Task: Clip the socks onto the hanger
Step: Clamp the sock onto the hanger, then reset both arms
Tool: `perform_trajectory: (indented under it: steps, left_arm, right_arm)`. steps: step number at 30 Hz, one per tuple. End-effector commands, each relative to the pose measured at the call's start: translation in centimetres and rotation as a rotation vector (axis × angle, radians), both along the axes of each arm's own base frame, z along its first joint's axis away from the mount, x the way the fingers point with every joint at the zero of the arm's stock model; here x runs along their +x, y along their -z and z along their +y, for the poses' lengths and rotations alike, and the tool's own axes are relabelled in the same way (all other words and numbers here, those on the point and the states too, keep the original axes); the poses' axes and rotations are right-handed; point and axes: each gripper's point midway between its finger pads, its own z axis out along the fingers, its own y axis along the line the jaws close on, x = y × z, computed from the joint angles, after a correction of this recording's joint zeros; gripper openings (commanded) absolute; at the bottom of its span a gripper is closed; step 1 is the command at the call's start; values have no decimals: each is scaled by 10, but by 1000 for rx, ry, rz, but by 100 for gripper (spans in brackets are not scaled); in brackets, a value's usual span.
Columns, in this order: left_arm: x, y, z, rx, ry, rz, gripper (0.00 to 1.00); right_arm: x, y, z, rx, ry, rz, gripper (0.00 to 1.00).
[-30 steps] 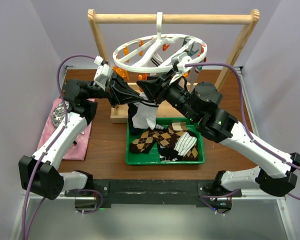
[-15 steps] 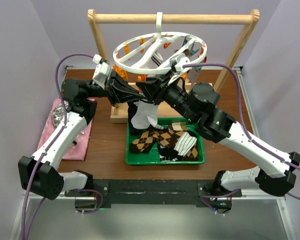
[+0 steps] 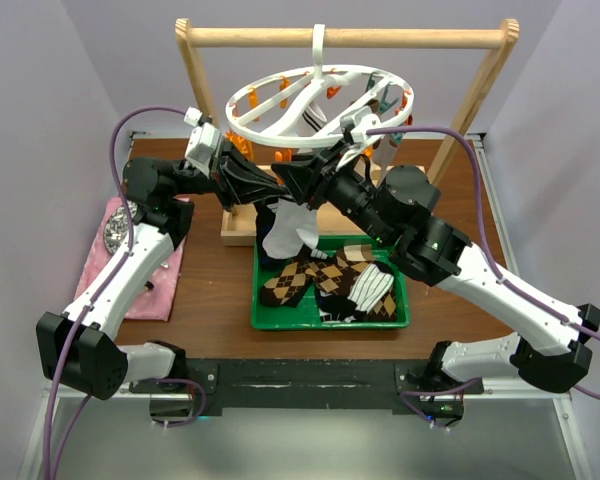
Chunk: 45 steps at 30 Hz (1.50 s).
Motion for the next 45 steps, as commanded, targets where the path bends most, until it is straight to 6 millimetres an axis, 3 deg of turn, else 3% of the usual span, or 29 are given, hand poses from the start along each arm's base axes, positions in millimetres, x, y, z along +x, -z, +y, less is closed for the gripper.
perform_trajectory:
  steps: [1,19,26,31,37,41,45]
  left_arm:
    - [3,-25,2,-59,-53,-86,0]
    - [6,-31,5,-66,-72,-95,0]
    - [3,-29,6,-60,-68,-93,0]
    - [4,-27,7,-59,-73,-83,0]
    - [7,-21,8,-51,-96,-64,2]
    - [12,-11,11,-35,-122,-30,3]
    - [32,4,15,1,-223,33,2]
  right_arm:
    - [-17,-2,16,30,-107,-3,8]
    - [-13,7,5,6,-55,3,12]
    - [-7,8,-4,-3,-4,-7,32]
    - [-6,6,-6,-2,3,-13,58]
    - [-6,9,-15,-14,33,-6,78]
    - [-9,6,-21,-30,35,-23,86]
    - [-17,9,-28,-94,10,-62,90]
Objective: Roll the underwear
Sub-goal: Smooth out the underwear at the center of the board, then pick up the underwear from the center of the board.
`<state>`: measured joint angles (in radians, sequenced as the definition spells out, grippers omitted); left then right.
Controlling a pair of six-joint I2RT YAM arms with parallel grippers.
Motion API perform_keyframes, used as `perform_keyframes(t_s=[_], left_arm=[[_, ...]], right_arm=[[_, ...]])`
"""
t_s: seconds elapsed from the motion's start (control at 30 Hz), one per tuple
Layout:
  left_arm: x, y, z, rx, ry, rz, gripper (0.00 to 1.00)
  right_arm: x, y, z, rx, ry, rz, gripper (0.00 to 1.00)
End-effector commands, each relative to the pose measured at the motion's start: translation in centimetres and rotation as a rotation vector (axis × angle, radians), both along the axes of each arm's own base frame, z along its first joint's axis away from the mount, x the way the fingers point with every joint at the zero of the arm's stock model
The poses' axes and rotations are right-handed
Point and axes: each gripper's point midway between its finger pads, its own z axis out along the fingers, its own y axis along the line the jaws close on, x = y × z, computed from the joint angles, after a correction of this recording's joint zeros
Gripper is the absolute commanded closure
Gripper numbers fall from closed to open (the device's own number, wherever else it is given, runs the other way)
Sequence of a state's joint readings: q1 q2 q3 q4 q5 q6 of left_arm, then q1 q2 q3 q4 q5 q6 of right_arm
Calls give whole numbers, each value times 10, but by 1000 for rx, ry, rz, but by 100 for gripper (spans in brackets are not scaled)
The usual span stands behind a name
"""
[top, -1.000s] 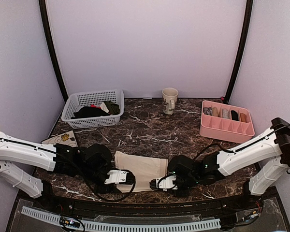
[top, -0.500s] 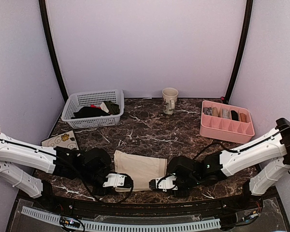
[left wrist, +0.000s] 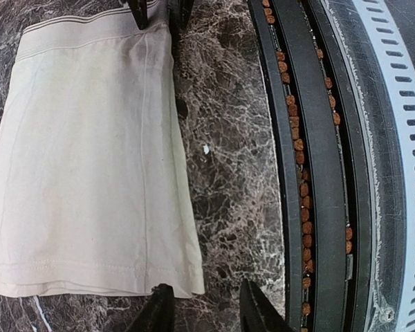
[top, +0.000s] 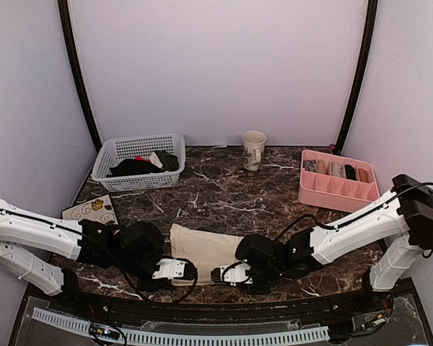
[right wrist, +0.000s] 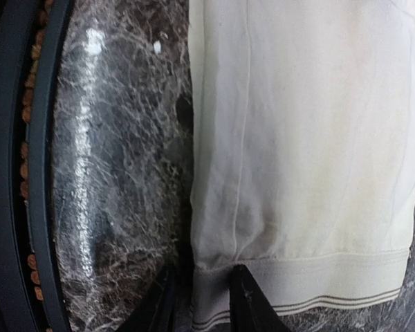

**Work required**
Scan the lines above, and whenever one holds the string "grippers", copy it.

**Task solution**
`<state>`: measured joint angles (in radians, sequenced as the definition spells out, grippers omitted); left then right.
Controlling a pair of six-joint I2RT YAM arms with parallel grippers.

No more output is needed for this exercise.